Bakels spreads Xmas cheer
‘It’s the right thing to do,’ says Mount company of foodbank donations
ABay company is helping spread the love by donating tonnes of margarine to the Tauranga Community Foodbank. For eight years Bakels Edible Oils, in Mount Maunganui, has supported the foodbank, each year building a stronger bond.
This year the company, which supplies many fast food brands and catering companies around New Zealand with oil and margarine, has donated 300 tubs, or 150kg, of margarine in time for Christmas.
That’s on top of nearly 6500 tubs, or 3.2 tonnes of margarine, donated throughout the year.
The Bay of Plenty Times’ annual, six-week Christmas Appeal, in partnership with Gilmours Wholesale Food and Beverage Tauriko, launched on November 7.
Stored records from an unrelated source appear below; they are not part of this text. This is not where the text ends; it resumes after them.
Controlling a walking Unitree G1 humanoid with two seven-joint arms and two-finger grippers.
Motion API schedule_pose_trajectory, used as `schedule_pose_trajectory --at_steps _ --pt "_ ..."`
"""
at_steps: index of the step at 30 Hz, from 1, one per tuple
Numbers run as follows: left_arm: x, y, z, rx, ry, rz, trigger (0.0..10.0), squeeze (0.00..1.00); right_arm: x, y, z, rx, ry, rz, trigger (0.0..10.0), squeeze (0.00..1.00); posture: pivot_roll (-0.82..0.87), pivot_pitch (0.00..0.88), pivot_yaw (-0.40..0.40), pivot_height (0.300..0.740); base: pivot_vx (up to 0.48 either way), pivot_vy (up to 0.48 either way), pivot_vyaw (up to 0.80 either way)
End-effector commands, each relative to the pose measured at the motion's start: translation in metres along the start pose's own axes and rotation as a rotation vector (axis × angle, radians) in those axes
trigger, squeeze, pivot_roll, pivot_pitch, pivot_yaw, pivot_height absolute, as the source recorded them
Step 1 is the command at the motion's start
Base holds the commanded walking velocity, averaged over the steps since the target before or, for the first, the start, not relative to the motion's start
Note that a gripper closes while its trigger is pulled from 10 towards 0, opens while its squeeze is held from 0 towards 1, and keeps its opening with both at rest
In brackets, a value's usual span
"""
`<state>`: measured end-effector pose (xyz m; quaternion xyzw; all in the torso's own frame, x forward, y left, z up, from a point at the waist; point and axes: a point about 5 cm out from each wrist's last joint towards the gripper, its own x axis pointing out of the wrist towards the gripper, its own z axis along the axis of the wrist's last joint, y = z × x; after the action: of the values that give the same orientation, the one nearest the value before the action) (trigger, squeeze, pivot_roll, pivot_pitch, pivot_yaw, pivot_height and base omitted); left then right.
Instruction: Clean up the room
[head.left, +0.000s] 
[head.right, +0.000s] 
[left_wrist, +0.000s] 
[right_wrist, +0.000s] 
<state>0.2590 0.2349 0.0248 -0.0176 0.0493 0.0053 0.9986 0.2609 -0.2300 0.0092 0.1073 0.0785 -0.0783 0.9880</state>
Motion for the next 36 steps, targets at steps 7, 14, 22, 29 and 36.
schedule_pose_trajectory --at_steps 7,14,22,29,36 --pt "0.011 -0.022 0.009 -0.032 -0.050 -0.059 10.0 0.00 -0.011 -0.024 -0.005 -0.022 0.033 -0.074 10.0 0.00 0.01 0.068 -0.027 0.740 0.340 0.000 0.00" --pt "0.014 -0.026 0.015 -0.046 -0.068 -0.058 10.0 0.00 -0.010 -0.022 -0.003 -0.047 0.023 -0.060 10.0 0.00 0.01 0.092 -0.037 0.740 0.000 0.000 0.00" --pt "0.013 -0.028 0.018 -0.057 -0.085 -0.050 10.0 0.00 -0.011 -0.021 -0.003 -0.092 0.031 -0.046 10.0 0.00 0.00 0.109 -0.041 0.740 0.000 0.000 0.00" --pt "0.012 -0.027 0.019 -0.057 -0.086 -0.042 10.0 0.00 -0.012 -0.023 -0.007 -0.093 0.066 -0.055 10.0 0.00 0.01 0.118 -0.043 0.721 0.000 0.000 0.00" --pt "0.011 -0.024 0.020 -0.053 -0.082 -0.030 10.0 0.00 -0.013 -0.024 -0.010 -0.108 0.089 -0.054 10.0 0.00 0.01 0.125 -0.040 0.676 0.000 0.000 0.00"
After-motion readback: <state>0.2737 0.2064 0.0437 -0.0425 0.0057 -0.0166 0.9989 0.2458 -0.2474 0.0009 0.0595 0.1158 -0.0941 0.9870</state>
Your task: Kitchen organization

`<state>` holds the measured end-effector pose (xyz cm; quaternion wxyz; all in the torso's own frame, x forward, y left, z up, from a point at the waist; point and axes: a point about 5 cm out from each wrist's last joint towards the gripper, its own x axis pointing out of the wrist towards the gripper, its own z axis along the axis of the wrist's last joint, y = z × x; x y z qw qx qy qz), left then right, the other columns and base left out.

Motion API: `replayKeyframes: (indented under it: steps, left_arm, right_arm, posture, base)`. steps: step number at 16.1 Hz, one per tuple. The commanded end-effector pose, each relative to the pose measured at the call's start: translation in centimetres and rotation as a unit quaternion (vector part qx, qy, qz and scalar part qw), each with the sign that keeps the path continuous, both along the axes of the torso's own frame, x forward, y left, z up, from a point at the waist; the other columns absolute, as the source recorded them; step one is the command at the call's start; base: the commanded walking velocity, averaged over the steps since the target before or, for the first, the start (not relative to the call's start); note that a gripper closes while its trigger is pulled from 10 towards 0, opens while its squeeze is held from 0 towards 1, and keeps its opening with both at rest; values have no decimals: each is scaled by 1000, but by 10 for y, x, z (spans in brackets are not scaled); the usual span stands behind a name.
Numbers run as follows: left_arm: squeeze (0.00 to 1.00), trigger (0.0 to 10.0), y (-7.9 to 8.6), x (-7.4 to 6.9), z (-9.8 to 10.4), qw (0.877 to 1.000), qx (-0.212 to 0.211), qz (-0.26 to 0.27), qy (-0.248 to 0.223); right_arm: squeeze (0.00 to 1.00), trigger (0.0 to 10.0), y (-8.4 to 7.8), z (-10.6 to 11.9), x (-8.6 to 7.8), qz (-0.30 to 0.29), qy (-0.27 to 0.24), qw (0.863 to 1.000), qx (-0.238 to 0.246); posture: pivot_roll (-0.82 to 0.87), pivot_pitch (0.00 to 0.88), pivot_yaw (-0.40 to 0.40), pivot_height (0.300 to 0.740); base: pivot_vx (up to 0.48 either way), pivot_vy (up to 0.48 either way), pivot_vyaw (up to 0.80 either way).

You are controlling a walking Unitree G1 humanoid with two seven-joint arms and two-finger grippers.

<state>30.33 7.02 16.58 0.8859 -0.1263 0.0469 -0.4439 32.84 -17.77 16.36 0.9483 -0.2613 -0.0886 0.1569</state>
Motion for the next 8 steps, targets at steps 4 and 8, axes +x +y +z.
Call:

Foodbank warehouse manager and buyer Brendon Collins met Bakels customer services manager Shelley Royal on Wednesday to personally thank the voice he had heard at the end of the phone for four years.
“It’s a big thank you from us. With the support you give us as a company, with the edible oil products, it means families and people are getting much more from their parcel and there’s a lot more variety that they can use the products with.”
In the past, Bakels had helped the Tauranga Community Foodbank by donating half of whatever the foodbank purchased. But, at the beginning of this year, they gave it for free.
Collins said the donation made a huge difference to the foodbank’s clients’ lives.
“The margarine product can be used for toast and sandwiches but we have baking bags as an option.
“The oil can obviously be used for cooking, whether that be frying meat or anything they want.”
Overall, the Christmas Appeal food donations usually get the foodbank through until April and the cash donations help it out until about May.
Collins said the donation from Bakels would last until Christmas, depending on demand.
Bakels managing director Antony Moess said donating to the foodbank was a pleasure.
“We’re a food business in a local community and we just think it’s the right thing to do. That’s part of being a business.”
Moess believed businesses had a role to play in ensuring the community they lived in thrived.
“I think when we do business well, then businesses contribute or play a role in [communities] as well.”
Earlier this week, the Bay of Plenty Times reported just under $40,000 of cash and food donations so far have been made to the foodbank. The donations were a promising start to the $120,000 budgeted for food alone heading into next year.